What this task involves
When a line in the entries below contains the word "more", copy that line.

------ Source material ------

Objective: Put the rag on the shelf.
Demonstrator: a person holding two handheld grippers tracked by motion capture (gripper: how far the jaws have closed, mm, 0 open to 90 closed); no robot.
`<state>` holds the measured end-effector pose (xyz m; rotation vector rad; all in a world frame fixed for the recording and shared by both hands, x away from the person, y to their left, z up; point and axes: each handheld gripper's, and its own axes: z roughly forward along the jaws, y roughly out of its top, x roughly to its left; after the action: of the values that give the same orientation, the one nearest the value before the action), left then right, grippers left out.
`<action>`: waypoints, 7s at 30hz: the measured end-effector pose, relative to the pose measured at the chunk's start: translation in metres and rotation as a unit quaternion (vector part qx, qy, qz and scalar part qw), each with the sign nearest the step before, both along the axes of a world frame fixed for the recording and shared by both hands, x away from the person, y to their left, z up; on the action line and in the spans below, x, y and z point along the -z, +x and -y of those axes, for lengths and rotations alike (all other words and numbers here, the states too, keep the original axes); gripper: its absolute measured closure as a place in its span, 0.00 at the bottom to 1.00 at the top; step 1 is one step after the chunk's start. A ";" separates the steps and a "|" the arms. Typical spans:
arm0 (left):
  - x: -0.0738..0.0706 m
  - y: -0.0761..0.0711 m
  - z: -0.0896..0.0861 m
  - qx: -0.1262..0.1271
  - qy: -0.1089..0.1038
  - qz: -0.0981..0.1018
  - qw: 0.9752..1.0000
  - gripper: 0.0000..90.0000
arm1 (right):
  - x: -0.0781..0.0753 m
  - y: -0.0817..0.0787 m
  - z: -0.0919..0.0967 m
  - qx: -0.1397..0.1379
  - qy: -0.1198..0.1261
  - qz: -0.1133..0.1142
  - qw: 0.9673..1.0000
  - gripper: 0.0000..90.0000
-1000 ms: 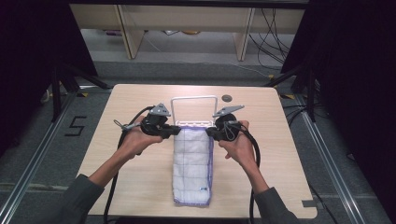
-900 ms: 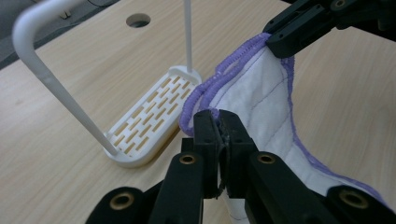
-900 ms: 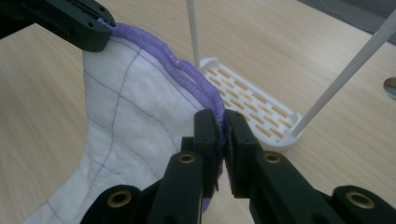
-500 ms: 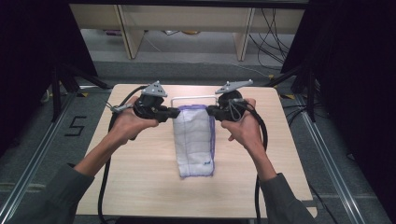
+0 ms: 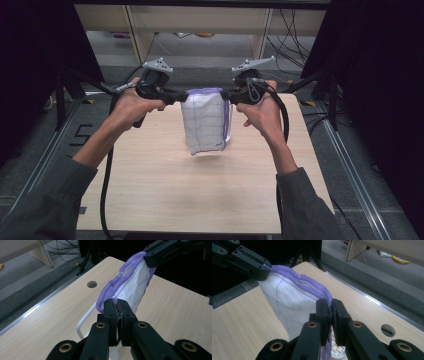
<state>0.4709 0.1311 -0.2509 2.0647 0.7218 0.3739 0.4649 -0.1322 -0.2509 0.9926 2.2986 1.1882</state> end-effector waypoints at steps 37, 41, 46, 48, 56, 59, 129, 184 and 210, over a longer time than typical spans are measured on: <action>0.016 0.099 0.012 -0.094 -0.033 -0.042 0.994 0.96 | 0.019 0.102 -0.009 0.086 0.031 -0.028 0.995 0.94; 0.026 0.105 0.010 -0.102 -0.031 -0.049 0.993 0.96 | 0.030 0.111 -0.012 0.089 0.025 -0.031 0.995 0.94; 0.039 0.111 0.013 -0.103 -0.018 -0.045 0.993 0.96 | 0.041 0.118 -0.017 0.096 0.016 -0.041 0.994 0.94; 0.044 0.113 0.014 -0.104 -0.014 -0.050 0.993 0.96 | 0.046 0.120 -0.019 0.102 0.013 -0.040 0.994 0.93; 0.066 0.121 0.017 -0.109 0.001 -0.062 0.992 0.96 | 0.070 0.131 -0.018 0.108 0.004 -0.069 0.992 0.93; 0.073 0.121 0.019 -0.105 0.008 -0.069 0.992 0.96 | 0.078 0.133 -0.019 0.113 0.001 -0.077 0.991 0.92; 0.092 0.003 -0.036 -0.039 -0.033 -0.098 0.994 0.36 | 0.059 0.035 0.018 0.071 -0.004 -0.056 0.996 0.47; 0.149 -0.059 -0.041 -0.005 -0.052 -0.098 0.994 0.32 | 0.115 -0.033 0.037 0.023 0.033 -0.064 0.997 0.42; 0.169 -0.083 -0.040 0.017 -0.028 -0.108 0.994 0.32 | 0.144 -0.055 0.049 0.024 0.026 -0.087 0.996 0.42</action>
<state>0.3878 0.1715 -0.4199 2.0807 0.8137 0.1096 0.4104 -0.1816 -0.3952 1.2066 2.3704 1.1892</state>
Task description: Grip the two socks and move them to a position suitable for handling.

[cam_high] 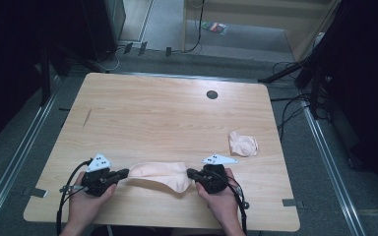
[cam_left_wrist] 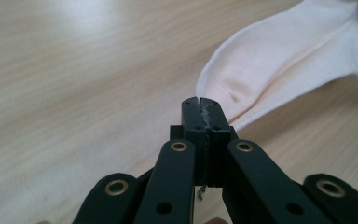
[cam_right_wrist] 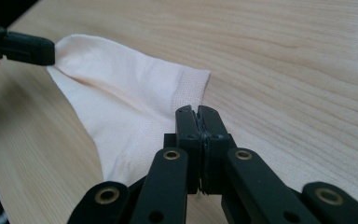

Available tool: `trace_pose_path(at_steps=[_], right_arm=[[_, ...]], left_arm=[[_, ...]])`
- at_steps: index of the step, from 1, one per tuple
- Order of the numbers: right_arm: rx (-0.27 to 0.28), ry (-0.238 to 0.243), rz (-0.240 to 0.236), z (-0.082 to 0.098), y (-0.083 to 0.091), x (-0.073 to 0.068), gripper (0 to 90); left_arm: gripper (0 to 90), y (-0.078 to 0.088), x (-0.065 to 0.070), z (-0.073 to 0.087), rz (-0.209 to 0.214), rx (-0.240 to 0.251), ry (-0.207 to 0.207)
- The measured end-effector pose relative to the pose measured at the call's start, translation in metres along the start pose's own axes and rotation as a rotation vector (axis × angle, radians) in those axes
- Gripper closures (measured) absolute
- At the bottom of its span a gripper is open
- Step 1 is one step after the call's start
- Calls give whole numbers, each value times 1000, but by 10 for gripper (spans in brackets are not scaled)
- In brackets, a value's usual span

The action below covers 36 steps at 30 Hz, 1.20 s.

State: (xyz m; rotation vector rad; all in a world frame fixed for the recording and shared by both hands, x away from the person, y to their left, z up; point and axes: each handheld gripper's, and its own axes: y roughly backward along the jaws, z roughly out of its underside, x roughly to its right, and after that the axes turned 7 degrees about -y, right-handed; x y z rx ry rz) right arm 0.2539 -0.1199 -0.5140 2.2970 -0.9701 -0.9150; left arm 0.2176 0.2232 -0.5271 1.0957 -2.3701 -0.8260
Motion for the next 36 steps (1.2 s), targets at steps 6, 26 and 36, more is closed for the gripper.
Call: trace_pose_path(at_steps=[6, 26, 36], right_arm=[[66, -5, 51, 5, -3, 12, 711], [12, 99, 141, 31, -22, -11, 758], [4, 101, 149, 17, -13, 5, 895]], left_arm=[[671, -10, 5, 3, 31, 64, 22], [900, -30, 1, -1, 41, 25, 21], [900, -22, 9, 0, 60, 10, -12]])
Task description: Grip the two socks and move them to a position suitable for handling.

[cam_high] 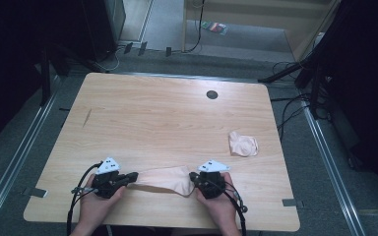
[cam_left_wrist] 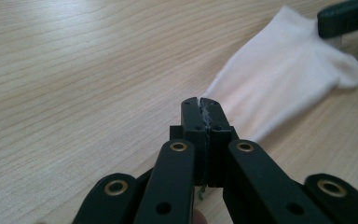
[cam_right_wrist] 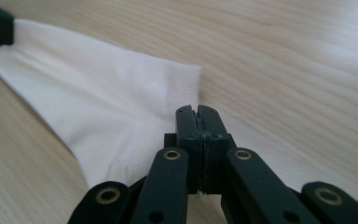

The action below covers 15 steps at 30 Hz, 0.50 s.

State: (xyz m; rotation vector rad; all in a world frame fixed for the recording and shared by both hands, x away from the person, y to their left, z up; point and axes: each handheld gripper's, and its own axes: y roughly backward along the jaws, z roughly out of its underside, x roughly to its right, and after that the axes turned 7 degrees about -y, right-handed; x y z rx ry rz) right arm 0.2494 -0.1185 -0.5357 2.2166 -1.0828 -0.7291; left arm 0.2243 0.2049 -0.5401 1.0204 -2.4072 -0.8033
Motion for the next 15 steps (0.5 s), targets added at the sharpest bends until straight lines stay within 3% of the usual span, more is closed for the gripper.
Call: trace_pose_path(at_steps=[2, 3, 4, 6, 8, 10, 12, 13, 14, 15], right_arm=[[9, -28, -3, -3, 5, 9, 895], [16, -37, -10, -3, 7, 14, 893], [16, -51, -32, -4, 8, 16, 889], [2, -48, -80, -3, 7, 18, 864], [23, -60, -114, -3, 9, 20, 747], [51, -102, -132, -6, 14, 29, 706], [103, -146, -105, -11, 24, 43, 678], [103, -146, -105, -11, 24, 43, 678], [162, -197, -40, -16, 36, 64, 678], [180, -217, -10, -18, 40, 71, 679]], left_arm=[[900, 1, 2, -1, -9, 15, -19], [900, 0, 1, 0, 9, 16, -8], [900, -3, 1, 1, 46, 16, 1], [890, -9, 5, 4, 36, 10, -24], [751, -12, 8, 5, 77, 3, -22], [626, -10, 9, 3, 61, 37, -32], [528, -8, 7, 3, 54, 70, -20], [502, -8, 7, 3, 54, 70, -20], [463, -6, 1, 3, 37, 118, -12], [440, -5, -4, 3, 30, 146, -6]])
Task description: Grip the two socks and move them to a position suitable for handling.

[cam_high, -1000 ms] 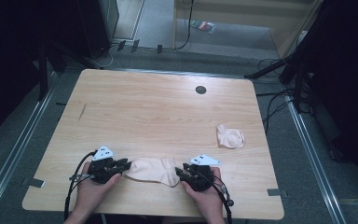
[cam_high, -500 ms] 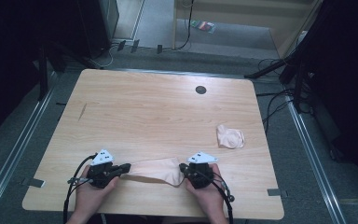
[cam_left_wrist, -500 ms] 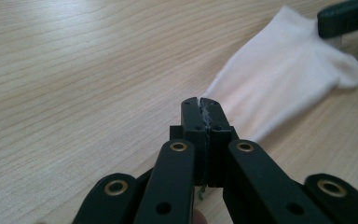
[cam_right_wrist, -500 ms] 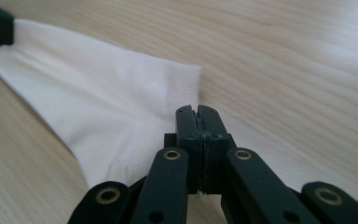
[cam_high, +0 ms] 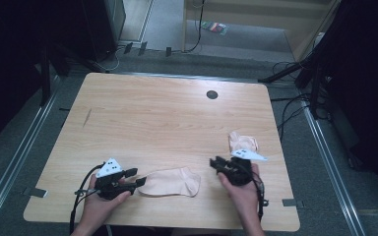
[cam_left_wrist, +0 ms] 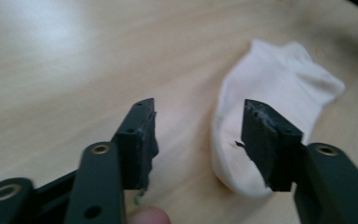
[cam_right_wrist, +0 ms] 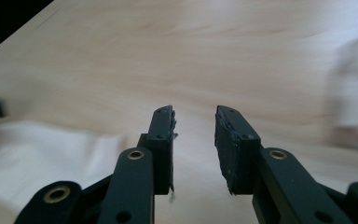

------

Answer box
Motion for the next 36 steps (1.2 s), targets at steps 6, 26 and 36, more is closed for the gripper.
Motion for the next 15 steps (0.5 s), targets added at the sharpest bends until straight lines stay within 3% of the usual span, more is closed for the gripper.

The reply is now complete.